王天孝看两夫妻打打闹闹,实际上眼神里没有半点埋怨,就陪着笑笑。
这基本都是这里的夫妻常见的相处方式。
反正大家都没什么文化,也不用装什么讲道理的人,基本全凭最原始的人品道德维系这为人处世的准则。
“老二,你说是大后天对吧?”
“嗯,就是大后天。”
“那你准备怎么过,是大过还是小过,如果大过的话,你们家那个地坑院也铺不开吧,再说大过的花费可能比较多,你心里有谱嘛?”
王天孝便将自己想法说了遍。
王大宝听完后点点头,“放在苜蓿地里也好,反正现在地里光秃秃的啥都没,不过你们那个苜蓿地周围没个遮挡,估计到时候四面灌风,肯定特别冷。”
“嗯,所以我想着去租一些彩条布回来打成帐子,到时候不管是喝汤还是坐席,都在帐子里进行就好。”
“这到是个办法,不过花费也不小,我记得五十米的彩条布,好像一天就要三百块,如果你想搭起能容纳两三百人的棚子,起码要两三张布,花销也不小啊。”
“还好,我还是有点积蓄的,”王天孝笑笑,又说:“大宝哥,你一直给队上的大家伙做总管,应该和租彩条布的人也熟吧,到时候你带着我一起去租就好。”
“这倒没问题,”王大宝点点头,从阑干跟前摸出一个烟嘴,又从床单下面摸出半支烟,放在烟嘴里,用火柴点燃美美吸了一口,“那你请客要请到怎么程度,我记得你媳妇可是李家村的人……”
“李家村怎么了?”佘赛芬问道。
“你忘记了?”王大宝没好气地说。
“啥啊……哦,我想起来了。”佘赛芬夸张地喊出声,再看王天孝就充满同情,“你也是不容易,怪不得婶子……”
“你去洗碗去吧,男人说话呢,你一直在这里掺和什么啊。”
“好好好,就你能!”
佘赛芬嘟嘟囔囔下了炕,拍拍炕沿对王天孝说:“老二,来,脱了鞋上炕坐着,暖和着呢。”
“不麻烦,嫂子。”
佘赛芬扭着肥硕的身子,端着饭盘出去了。
没了女人,两个男人舒服了很多。
王大宝叹息声:“你找这个媳妇,当时确实有些草率,没顾及到家里的因素,不过现在既然都已经到这个份上了,自己娶的女人,也不能受罪是吧。
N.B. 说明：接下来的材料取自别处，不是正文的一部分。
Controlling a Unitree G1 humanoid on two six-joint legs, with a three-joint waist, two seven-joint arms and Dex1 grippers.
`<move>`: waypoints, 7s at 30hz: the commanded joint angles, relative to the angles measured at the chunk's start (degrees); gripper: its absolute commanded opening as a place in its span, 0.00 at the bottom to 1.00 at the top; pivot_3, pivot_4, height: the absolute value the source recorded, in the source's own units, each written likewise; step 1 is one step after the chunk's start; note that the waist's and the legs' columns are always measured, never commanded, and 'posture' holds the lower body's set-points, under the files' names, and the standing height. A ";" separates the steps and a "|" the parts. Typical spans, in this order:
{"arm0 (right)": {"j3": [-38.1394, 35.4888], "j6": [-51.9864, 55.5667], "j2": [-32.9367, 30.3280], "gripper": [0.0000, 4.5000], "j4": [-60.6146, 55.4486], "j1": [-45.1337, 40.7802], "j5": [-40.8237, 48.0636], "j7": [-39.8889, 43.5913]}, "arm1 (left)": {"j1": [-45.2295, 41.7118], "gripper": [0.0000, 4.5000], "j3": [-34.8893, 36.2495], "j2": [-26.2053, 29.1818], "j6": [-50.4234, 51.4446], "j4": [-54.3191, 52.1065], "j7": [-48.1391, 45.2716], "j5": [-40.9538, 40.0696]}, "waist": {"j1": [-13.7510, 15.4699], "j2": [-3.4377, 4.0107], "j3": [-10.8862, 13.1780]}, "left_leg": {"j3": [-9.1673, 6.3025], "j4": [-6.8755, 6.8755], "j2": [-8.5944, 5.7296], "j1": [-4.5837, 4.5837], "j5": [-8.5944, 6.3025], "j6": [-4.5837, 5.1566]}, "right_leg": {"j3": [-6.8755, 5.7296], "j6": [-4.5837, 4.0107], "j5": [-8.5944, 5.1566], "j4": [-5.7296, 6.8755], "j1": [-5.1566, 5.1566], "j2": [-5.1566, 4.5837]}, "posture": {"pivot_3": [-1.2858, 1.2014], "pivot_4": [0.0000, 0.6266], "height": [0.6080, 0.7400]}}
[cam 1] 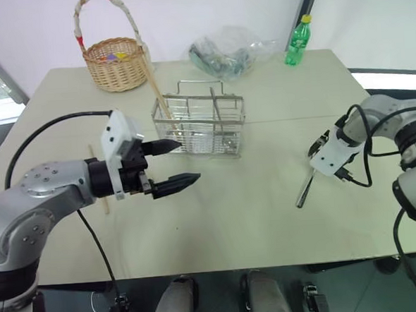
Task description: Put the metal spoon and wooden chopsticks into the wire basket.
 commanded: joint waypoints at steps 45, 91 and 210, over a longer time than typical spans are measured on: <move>-23.33 47.02 -3.37 0.02 -45.80 20.91 66.82 36.83 | -9.45 1.00 1.29 0.45 -1.56 4.59 2.28 -0.12 | 0.34 -0.15 -0.06 | 0.09 0.02 0.19 0.08 0.01 -0.03 | 0.26 0.08 0.06 0.00 0.04 0.22 | 0.52 0.24 0.44; -50.77 93.85 18.02 0.99 -75.18 17.26 82.70 -10.59 | -12.25 1.00 8.43 -0.86 -4.49 13.05 4.37 6.11 | 0.46 -0.40 -0.22 | -0.20 0.04 0.30 -0.32 -0.04 0.07 | 0.27 -0.21 0.27 0.01 -0.38 0.72 | 0.52 0.24 0.44; -65.21 100.57 -0.13 1.00 -117.42 69.32 107.46 -25.64 | -35.17 0.99 3.64 -35.30 -36.93 51.77 19.63 30.85 | 2.00 -0.86 -0.45 | -0.22 0.17 0.31 -0.37 -0.08 0.14 | 0.24 0.13 0.37 -0.61 0.05 0.66 | 0.52 0.24 0.44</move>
”
“说的是呢。”
“平日里还好,但这种大事,到时候两个村子的人肯定无法好好共处……”王大宝想了想,停顿下,忧心忡忡地说:“当然,其他人其实都还好说,但更重要的是婶子那边怎么办,她可是对李家村那边人很有成见。”
王天孝犹豫片刻,淡淡地说:“我娘那边不用担心,我来解决就好,至于其他人,到时候不要安排在一波坐席就行。如果太偏激的人,就不要请了,我们家娃娃的好日子,要是被其他人打搅了,我也受不了。”
“那肯定,请人吃饭还要受人指责,谁愿意呢。”
王大宝点点头,“那行,你回去拟一个宾客的清单,我这边根据安排,给你需要的人手,到时候你在到人家找代劳的就行。”